LDH activities were determined according to standard spectrophotometric techniques . Dimerization of eNOS was determined by low-temperature electrophoresis in heart homogenates. In short, the homogenate was treated with 0.5% triton and centrifuged at 10.000 g to pellet non-dissolved fragments. Protein concentration was determined in the supernatant by the Bradford method, and the supernatant samples were mixed in a 1:1 dilution with loading buffer, without the addition of mercaptoethanol and without boiling of samples. Samples were loaded on a 6% SDS-PAGE, electrophoresis performed at 4°C and transferred to Immobilon-P Transfer Membranes (Millipore corp). Membranes were incubated overnight with eNOS antibody (1:1000; Cell Signalling). Proteins were detected using chemiluminescence, bands visualized by exposure to photographic film, and densitometry performed. Densities of the dimer eNOS (280 kDa) in the FA-treated groups are expressed relative to the density of eNOS dimer of the control, no-FA treated, group on the same blots (n = 3 hearts per experimental group; each heart measured in triplo).
In vivo cardiac I/R rats
Surgical preparation was performed as reported previously . In short, following pentobarbital anaesthesia (70 mg/kg, i.p.), rats were intubated and mechanical ventilated, and respiratory rate was adjusted to maintain partial pressure of carbon dioxide using in-line capnography within physiological limits. Body temperature was monitored by a rectal probe and maintained at 37°C by the use of a heating pad. The right jugular vein was cannulated for fluid administration (saline plus 20 mM bicarbonate at a rate of 10 ml/kg/h), and the left carotid artery was cannulated for measurement of aortic pressure. The tail vein was cannulated for administration of anaesthesia and FA solution. A lateral left-sided thoracotomy was performed, and a ligature (5–0 Prolene) was passed below a major branch of the left coronary artery. Aortic pressure was digitized using an analog-to-digital converter (PowerLab/8SP; ADInstruments Pty Ltd, Castle Hill, Australia) at a sampling rate of 500 Hz and was continuously recorded on a personal computer using Chart for Windows version 5.0 (ADInstruments).

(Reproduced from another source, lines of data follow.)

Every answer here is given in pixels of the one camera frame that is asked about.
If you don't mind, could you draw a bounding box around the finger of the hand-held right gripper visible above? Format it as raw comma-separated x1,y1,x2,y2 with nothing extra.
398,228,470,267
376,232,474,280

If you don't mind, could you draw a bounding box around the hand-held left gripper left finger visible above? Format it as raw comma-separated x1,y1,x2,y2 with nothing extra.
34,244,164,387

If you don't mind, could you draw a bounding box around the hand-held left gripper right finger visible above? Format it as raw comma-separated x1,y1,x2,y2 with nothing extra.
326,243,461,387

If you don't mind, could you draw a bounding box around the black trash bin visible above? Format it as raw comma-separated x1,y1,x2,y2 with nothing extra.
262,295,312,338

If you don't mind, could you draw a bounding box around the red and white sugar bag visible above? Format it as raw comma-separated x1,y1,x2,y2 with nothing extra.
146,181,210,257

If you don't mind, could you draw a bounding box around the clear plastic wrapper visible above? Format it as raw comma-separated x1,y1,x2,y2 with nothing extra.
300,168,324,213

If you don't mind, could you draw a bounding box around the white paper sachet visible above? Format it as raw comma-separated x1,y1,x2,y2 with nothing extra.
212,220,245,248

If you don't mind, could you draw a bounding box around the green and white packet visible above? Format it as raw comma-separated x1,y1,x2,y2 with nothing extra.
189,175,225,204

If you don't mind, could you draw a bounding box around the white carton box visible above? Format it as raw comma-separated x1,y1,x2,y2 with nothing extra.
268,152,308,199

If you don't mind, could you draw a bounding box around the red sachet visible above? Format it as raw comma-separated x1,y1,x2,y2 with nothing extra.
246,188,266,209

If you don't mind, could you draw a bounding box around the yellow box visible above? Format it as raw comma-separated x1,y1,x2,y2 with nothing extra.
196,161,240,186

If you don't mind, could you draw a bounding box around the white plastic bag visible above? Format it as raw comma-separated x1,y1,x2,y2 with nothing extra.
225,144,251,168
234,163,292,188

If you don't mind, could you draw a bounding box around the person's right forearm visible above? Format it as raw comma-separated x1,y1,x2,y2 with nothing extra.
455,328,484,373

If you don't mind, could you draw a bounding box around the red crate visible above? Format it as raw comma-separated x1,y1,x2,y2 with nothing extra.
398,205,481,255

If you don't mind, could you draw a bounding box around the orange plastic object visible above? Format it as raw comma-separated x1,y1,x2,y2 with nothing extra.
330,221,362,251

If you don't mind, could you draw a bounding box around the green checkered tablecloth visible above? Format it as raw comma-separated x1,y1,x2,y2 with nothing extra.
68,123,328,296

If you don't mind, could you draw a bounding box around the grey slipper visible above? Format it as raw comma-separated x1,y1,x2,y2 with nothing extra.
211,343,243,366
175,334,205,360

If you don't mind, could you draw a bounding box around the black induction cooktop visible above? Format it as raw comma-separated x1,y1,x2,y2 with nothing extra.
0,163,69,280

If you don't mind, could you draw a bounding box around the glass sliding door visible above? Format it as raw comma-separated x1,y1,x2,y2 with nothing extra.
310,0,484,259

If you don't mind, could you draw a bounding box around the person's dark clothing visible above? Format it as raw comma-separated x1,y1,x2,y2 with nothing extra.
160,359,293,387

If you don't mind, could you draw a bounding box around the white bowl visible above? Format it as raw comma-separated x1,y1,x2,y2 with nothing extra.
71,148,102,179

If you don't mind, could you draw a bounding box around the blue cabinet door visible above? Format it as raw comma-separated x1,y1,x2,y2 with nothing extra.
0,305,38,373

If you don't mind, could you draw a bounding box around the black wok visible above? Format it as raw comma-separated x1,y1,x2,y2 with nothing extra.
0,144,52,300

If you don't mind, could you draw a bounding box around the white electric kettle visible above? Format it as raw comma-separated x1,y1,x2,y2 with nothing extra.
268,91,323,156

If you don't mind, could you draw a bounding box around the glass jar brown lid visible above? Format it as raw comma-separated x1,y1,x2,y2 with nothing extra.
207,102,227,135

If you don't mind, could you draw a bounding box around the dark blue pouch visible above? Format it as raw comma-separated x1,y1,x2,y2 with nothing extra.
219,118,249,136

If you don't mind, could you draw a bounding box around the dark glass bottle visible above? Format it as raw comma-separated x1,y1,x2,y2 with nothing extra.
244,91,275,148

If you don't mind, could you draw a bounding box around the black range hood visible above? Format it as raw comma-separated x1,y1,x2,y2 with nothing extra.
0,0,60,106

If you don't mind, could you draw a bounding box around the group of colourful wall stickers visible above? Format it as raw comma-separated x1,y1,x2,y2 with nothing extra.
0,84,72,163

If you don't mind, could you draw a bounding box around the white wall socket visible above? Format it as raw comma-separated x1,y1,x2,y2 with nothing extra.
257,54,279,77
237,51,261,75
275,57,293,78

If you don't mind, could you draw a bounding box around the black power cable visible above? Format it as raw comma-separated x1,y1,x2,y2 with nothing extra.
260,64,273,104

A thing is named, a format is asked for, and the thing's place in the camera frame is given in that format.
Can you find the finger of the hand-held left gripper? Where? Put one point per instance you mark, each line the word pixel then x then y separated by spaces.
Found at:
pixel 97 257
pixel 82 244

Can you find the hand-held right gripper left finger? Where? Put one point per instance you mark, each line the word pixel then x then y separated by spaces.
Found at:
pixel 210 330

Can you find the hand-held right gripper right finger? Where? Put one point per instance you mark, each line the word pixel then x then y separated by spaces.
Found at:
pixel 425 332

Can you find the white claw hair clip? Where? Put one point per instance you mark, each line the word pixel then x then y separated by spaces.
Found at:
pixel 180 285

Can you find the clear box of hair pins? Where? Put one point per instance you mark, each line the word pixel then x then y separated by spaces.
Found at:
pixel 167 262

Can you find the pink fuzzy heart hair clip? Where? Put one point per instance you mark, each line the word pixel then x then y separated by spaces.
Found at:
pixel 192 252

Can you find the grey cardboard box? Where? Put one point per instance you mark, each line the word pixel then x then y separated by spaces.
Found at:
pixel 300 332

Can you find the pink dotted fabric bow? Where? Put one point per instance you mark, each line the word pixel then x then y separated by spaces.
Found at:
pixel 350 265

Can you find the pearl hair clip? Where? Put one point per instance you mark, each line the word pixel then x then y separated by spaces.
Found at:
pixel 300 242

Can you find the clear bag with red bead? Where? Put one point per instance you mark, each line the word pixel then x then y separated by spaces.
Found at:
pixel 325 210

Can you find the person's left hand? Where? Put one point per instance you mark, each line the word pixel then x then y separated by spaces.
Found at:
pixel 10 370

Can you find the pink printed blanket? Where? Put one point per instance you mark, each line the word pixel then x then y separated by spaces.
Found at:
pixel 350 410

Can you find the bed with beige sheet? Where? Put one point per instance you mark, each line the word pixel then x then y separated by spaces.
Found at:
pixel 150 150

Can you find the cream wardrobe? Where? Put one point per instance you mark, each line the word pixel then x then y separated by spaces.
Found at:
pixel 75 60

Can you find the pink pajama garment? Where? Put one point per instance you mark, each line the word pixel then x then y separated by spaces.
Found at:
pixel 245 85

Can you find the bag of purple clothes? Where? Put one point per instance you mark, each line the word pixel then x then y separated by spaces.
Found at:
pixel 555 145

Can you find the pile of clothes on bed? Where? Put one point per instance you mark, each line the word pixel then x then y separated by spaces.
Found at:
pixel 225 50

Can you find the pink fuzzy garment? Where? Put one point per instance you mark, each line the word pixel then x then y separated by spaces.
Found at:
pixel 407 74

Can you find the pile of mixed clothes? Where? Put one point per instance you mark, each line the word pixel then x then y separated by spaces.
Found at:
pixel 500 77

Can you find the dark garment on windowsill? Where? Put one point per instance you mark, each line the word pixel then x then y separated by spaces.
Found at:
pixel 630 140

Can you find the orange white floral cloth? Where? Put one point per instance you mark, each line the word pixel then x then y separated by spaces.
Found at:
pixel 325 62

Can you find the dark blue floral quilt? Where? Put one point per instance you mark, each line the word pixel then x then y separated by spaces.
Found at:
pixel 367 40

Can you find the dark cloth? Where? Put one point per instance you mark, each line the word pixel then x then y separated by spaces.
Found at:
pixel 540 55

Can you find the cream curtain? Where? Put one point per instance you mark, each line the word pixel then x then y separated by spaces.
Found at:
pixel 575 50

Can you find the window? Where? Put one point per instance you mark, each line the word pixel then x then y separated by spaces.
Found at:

Experimental protocol in vivo I/R
Following instrumentation, an arterial blood sample was obtained for blood gas and glucose analysis (Cobas b123 POC system, Roche diagnostics) and insulin determination (Mercodia Ultrasensitive Rat Insulin ELISA), following which the animals were left untreated for 20 min before the start of the respective experimental protocol. FA treatment effects were examined in two different series of experiments: one using pentobarbital anaesthesia and the other using fentanyl/propofol anaesthesia. FA effects were examined in young animals, in old animals, and in the pre-diabetic, Zucker obese animals (n = 6-9 animals per group) within each series of experiments. To this end, FA was administered by acute intravenous delivery starting 10 min after the onset of ischaemia. FA (Sigma F8798) was dissolved in bicarbonate-buffered saline solution (5 mg FA/ml saline) and infused during ischaemia (from 10 min I to 20 min I) at a dose of 3.3 mg/100 g BW. Control animals were perfused with an equal volume of saline. Therefore, a total of 6 experimental groups were examined within each anaesthetic regimen. Induction anaesthesia in all rats was achieved with 70 mg/kg pentobarbital. Subsequently, maintenance anaesthesia consisted of pentobarbital (30 mg/kg/h) for the pentobarbital groups, and of fentanyl (1 mg/kg/h) and propofol (8–12 mg/kg/h) for the fentanyl/propofol groups, respectively. Fentanyl-propofol anaesthesia is examined because this regimen is one of the most frequently used in these perioperative, surgical, conditions for which cardioprotective strategies are being developed (e.g. CABG procedures).
Infarct size measurement
After 120 min of reperfusion, the heart was excised, with the occluding suture left in place, and then mounted on a modified Langendorff apparatus for perfusion with ice-cold normal saline via the aortic root to wash out intravascular blood. After 5 min of perfusion, the coronary artery was reoccluded, and the remainder of the myocardium was perfused through the aortic root with 0.2% Evans blue in normal saline for 10 min. Intravascular Evans blue was then washed out by perfusion with normal saline for 10 min. This treatment identified the area at risk as unstained. The heart was then cut into 2-mm-thick transverse slices. The slices were stained with 0.75% triphenyltetrazolium chloride solution for 10 min at 37°C and fixed in 4% formalin solution for 24 h at room temperature. The area of risk and the infarcted area were determined by planimetry using Image J software by one person that was blinded to the specific treatments of each heart.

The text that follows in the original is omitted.